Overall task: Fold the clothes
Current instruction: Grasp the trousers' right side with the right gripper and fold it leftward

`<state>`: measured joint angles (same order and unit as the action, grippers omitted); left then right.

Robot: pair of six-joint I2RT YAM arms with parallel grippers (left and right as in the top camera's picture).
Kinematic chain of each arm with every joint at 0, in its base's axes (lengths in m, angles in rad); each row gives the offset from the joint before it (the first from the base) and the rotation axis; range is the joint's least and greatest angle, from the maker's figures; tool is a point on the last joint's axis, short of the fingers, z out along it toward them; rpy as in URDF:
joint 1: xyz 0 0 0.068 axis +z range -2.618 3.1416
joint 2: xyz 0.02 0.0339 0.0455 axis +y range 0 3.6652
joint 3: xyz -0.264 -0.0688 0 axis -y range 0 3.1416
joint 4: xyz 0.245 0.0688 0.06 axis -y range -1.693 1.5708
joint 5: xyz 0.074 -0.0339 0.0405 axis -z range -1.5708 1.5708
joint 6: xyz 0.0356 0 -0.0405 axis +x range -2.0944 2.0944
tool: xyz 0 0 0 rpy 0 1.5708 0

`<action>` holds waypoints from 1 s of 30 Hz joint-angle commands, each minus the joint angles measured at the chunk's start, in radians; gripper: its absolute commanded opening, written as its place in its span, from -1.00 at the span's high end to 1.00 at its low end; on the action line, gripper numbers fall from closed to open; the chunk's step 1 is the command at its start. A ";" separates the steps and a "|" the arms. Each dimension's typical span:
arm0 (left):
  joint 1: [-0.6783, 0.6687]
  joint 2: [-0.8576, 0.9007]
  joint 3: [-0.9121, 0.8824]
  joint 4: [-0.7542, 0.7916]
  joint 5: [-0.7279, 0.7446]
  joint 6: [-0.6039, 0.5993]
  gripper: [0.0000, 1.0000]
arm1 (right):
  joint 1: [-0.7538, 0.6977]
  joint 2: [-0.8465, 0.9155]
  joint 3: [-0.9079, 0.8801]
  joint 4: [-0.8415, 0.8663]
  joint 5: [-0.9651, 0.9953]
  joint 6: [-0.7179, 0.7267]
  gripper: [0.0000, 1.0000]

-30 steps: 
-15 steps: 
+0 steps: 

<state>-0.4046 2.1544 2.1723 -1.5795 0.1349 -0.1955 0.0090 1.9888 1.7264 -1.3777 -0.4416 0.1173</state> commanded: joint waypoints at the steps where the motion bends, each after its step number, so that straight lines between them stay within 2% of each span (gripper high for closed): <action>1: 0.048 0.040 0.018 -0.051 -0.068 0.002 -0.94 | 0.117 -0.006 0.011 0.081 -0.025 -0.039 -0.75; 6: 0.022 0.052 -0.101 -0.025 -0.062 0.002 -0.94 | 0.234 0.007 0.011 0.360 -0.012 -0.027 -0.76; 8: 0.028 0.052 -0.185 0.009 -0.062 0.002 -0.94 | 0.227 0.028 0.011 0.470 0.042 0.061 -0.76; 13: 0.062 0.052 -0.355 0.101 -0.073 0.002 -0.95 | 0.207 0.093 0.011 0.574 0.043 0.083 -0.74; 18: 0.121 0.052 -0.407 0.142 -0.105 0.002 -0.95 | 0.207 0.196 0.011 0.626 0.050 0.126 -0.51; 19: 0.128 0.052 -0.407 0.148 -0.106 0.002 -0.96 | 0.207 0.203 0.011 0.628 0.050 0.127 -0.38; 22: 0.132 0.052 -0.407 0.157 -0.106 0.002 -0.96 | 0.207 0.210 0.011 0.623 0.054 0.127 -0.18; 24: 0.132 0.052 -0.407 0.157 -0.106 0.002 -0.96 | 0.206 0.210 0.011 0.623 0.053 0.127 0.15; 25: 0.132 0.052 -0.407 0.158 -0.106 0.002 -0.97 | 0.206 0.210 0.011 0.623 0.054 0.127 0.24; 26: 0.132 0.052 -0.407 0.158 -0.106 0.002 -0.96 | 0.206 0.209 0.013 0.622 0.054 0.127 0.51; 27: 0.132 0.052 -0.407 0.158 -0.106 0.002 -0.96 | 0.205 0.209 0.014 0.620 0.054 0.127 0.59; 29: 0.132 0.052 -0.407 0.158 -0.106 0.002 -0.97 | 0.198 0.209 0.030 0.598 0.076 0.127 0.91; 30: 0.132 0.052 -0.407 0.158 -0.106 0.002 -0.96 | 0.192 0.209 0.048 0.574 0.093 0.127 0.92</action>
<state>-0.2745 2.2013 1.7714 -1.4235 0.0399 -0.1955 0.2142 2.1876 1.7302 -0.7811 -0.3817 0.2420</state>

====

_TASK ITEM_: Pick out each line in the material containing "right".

_WORKED SOLUTION_:
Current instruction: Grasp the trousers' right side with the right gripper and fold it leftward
`<state>`: measured joint angles (same order and unit as the action, grippers omitted); left then right.
Robot: pair of six-joint I2RT YAM arms with parallel grippers (left and right as in the top camera's picture).
arm1 (right):

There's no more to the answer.